In the FBI's effort to explore and investigate everything about the Arizona shooter and would-be assassin, they have turned their efforts to his computer gaming habits.
The Wall Street Journal reports the following which could be seen as troubling to those who are active online gamers.
"In an interview, David McVittie, the administrator of the Web game Earth Empires, said he was contacted by the FBI, which requested the files, including 131 messages that Mr. Loughner wrote. Mr. Loughner is accused of the Jan. 8 shooting in Tucson, Ariz., that left six dead and 14 wounded, including Democratic Rep. Gabrielle Giffords."
The article makes it clear that FBI were more interested in Loughner's non-game based posting in the forums for the game. It does not explain if the administrator for the site showed any resistance to this sort of intrusion. The postings showed exactly what his other internet activity showed to anyone bothering to look, that he was a severely disturbed person.

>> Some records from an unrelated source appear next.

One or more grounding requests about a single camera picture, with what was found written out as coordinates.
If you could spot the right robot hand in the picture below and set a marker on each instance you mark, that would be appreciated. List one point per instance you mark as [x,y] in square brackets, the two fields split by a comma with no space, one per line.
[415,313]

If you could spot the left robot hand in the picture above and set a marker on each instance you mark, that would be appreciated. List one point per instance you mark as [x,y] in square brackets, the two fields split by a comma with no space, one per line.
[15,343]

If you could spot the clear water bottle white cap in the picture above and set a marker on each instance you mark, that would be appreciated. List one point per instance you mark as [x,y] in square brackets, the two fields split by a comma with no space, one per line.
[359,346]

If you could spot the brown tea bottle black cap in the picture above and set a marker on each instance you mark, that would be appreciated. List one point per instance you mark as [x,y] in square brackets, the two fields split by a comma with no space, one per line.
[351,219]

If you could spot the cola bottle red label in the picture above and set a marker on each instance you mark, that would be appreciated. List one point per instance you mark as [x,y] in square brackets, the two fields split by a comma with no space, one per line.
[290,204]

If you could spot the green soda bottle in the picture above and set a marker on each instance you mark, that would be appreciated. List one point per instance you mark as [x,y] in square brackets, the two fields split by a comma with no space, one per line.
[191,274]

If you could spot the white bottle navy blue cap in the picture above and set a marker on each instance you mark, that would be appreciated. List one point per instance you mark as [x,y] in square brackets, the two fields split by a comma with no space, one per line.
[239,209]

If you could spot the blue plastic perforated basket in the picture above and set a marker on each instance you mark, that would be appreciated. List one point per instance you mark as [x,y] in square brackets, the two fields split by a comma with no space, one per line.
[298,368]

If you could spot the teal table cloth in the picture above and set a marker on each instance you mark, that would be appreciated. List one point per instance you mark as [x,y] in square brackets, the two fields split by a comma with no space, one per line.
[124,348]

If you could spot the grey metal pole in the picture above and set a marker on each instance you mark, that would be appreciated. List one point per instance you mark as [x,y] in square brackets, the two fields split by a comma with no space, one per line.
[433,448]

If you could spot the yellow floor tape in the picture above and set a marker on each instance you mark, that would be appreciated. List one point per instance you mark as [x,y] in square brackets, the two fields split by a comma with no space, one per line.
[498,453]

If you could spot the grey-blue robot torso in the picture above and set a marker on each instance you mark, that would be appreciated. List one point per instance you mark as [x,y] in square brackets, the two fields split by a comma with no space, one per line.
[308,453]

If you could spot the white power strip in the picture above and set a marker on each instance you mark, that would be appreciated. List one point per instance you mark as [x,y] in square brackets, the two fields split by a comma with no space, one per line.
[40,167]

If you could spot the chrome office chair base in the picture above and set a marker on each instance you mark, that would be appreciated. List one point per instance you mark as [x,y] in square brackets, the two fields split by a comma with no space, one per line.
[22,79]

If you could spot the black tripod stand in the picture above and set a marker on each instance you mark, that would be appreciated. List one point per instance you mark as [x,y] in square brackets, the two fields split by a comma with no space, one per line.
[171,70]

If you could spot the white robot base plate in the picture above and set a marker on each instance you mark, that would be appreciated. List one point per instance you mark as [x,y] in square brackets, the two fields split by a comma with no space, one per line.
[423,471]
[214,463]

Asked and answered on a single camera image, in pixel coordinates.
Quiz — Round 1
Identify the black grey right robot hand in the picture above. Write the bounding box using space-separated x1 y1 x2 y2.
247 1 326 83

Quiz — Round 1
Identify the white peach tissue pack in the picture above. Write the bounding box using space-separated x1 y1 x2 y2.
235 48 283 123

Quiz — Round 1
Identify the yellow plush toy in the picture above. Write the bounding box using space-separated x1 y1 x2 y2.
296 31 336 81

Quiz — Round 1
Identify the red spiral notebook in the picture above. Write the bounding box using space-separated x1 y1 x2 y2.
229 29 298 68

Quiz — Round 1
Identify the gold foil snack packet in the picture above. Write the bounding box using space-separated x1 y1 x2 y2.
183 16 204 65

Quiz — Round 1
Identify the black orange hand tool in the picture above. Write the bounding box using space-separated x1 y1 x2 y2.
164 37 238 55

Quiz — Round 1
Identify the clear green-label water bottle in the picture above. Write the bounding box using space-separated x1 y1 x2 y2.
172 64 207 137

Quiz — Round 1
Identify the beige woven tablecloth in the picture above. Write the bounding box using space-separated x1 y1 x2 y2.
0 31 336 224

The administrator is considering releasing the postings publically after the investigation is over.
The game, Earth Empires itself is a turn-based "god-game," a slightly more complicated Risk or Diplomacy. The game is browser based and is free to play. The game is stripped down and there are no visuals besides statistics based on the various actions by the player. For most modern gamers it would seem slow and rather boring in pace, its far more strategic than action oriented. There are no fancy graphics featuring explosions or cut scenes that feature cartoon violence.
Those wishing to find an excuse to rehash the disproven "link" between violence and video games will have little from this case to find comfort in.
This does raise privacy concerns for online gamers and access to their postings in forums on game web-sites. Gamers and developers will be watching developments closely.